Gene Annotation: Finding and characterizing genes in genomes

Malcolm Arnott ‘22, Blake Tellinghusen ‘23, Vy Lam ‘22, Jack Allen ‘21, Sam Alper ‘19, Juliana Choza ‘20, and Sami Zimmerman ‘19

  • A genome is a chain of molecules that include genes (regions that code for proteins) and non-coding regions. Our knowledge of gene structure is what allows researchers to determine where genes start and end and which sequence corresponds to exons (expressed sequence) vs introns (sequence that is removed before a gene is expressed). Drosophila melanogaster is a model organism whose genome was one of the first ones to be sequenced. The genes in the D. melanogaster genome have been identified through a process known as gene annotation. The genomes of other Drosophila species are yet to be identified. For this project, we are using a workflow for annotation developed by the Genomics Education Partnership, a multi-institutional collaboration that LC is part of. We are annotating a region (contig3) on the D element (chromosome 3) of the D. ananassae genome. Based on comparison against the D. melanogaster genome, this region may contain the following genes: Nopp 140, P5CDh1, Dbp21E2, and CG14565. We are using sequence similarity against D. melanogaster, computational gene predictors, gene expression data, and intron predictors as evidence to annotate the genes in contig3. We have completed preliminary annotation of Nopp140 and Dbp21E2. Only two out of the four annotated isoforms of Nopp140 are presented in the poster.
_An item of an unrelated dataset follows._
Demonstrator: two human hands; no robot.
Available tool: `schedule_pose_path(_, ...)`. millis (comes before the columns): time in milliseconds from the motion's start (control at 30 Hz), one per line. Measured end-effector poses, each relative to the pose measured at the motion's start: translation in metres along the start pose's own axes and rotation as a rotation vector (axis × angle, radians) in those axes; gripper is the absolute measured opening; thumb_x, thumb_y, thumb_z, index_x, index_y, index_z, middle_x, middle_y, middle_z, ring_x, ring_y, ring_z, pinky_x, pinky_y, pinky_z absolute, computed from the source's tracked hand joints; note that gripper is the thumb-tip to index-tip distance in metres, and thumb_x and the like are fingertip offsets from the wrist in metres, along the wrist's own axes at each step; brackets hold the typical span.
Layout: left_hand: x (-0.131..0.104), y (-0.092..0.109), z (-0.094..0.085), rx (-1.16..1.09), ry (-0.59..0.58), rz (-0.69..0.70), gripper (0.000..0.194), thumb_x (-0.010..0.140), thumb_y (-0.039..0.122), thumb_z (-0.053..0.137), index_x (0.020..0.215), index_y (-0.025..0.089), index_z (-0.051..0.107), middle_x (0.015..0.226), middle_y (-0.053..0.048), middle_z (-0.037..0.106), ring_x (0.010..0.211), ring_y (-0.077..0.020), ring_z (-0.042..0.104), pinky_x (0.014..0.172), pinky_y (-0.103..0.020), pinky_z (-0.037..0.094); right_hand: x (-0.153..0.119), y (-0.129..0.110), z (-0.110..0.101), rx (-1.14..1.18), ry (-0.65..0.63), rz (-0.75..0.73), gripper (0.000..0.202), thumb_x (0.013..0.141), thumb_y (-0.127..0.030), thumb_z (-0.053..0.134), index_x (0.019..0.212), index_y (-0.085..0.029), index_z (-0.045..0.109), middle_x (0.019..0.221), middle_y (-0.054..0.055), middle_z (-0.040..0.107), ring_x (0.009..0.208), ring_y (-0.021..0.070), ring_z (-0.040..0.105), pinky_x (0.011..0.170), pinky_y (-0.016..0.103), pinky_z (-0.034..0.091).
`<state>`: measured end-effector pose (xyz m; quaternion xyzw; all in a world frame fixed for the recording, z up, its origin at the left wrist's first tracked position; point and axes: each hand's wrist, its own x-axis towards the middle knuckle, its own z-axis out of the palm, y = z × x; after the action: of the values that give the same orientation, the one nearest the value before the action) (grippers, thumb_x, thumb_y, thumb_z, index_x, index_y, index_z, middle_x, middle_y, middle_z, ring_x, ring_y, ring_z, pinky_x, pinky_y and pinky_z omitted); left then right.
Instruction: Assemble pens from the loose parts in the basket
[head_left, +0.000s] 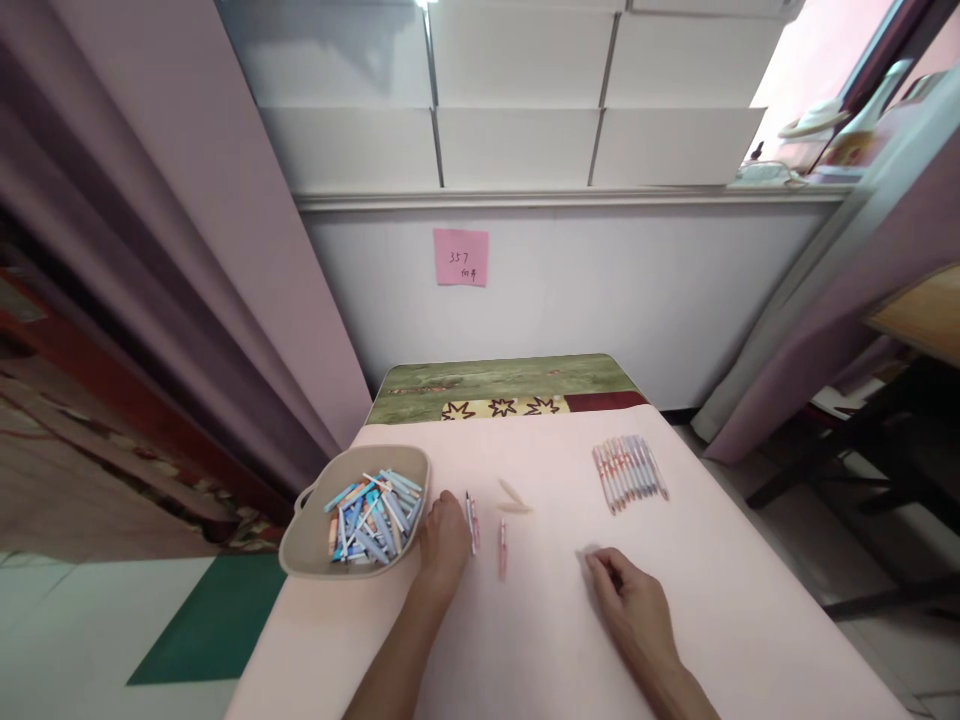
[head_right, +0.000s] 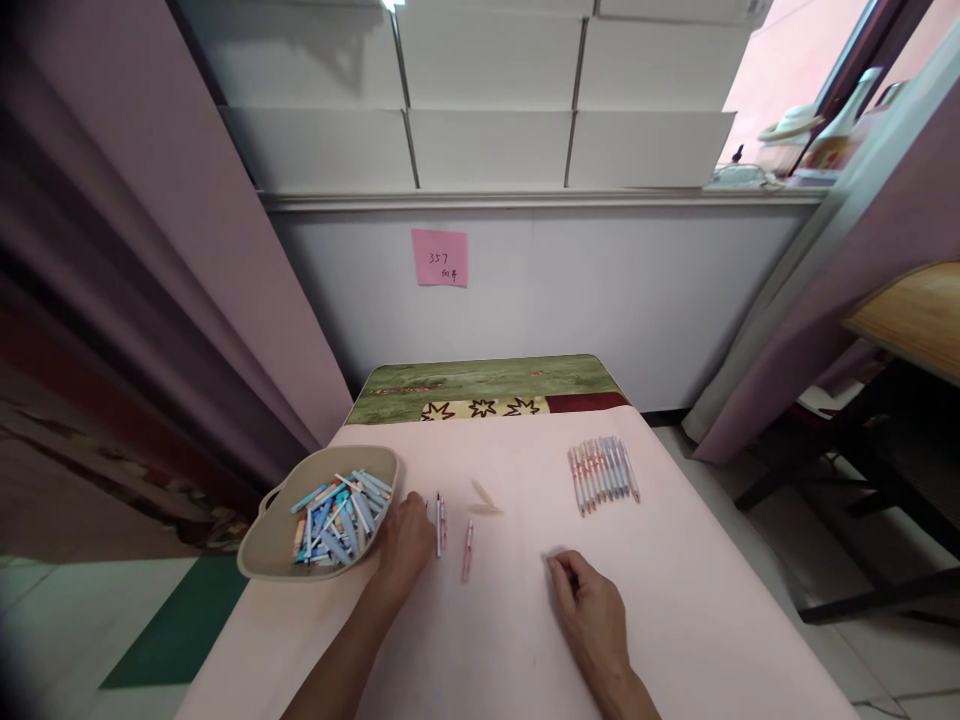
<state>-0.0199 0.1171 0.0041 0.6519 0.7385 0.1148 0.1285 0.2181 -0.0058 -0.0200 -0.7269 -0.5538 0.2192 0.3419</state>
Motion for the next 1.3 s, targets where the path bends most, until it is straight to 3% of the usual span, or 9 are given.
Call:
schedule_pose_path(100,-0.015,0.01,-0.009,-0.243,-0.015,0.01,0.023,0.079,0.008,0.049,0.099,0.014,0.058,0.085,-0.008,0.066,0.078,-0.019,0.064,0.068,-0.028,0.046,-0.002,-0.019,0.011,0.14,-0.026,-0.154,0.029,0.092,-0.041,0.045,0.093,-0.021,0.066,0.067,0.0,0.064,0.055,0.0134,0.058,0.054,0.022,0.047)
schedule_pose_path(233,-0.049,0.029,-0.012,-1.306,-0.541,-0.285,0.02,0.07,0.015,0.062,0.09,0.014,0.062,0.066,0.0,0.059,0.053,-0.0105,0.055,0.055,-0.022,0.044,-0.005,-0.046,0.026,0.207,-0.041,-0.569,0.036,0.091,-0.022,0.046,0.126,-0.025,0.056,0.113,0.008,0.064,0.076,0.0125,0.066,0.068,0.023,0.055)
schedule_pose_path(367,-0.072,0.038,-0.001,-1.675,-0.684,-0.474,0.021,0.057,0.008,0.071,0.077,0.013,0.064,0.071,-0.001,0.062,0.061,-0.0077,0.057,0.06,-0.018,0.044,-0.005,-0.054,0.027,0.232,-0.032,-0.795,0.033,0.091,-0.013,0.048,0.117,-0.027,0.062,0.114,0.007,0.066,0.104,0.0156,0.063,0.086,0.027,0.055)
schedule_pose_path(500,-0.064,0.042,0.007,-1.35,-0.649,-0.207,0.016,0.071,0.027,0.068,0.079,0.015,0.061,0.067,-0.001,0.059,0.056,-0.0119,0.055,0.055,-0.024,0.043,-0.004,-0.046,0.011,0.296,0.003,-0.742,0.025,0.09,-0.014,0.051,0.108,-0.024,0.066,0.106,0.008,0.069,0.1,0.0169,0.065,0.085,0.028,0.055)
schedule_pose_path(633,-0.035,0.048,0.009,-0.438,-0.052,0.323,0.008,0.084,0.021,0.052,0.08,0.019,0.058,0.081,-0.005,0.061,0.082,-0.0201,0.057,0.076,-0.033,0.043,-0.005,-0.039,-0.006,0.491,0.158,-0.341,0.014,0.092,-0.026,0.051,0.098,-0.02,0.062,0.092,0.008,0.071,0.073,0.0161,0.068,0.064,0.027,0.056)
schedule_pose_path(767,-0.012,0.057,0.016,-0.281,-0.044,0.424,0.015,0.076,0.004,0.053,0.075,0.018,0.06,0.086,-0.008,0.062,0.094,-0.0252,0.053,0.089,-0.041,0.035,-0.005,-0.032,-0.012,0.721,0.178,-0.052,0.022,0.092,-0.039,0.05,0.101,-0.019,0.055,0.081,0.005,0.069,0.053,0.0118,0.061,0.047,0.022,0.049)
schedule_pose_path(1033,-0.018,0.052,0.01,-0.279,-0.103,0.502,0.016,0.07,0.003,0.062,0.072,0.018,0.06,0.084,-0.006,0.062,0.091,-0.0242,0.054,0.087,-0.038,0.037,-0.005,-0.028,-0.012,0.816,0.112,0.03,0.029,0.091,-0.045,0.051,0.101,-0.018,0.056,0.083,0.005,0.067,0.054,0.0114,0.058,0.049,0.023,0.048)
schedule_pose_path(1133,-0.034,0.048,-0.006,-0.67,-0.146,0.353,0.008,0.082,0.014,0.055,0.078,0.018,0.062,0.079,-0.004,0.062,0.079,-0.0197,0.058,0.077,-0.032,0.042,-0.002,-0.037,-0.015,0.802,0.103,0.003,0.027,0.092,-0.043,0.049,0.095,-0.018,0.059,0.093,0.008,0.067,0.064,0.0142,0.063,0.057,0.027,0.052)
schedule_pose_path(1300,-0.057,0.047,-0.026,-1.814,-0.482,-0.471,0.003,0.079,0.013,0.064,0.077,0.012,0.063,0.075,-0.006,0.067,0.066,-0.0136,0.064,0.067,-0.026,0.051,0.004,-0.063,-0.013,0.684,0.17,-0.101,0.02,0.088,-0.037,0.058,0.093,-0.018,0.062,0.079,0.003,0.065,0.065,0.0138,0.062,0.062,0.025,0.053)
We find that the structures of the genes are broadly similar to their orthologs (related genes) in D. melanogaster, though small deviations are found at the boundaries of some introns and exons. The preliminary annotations that have been completed so far will be completed again by a different student within the group, to provide an independent verification. The P5CDh1 and CG14565 genes on contig3 remain to be annotated, as well as contig12 on the D element and contig59 on the F element. These will be annotated over the course of the semester.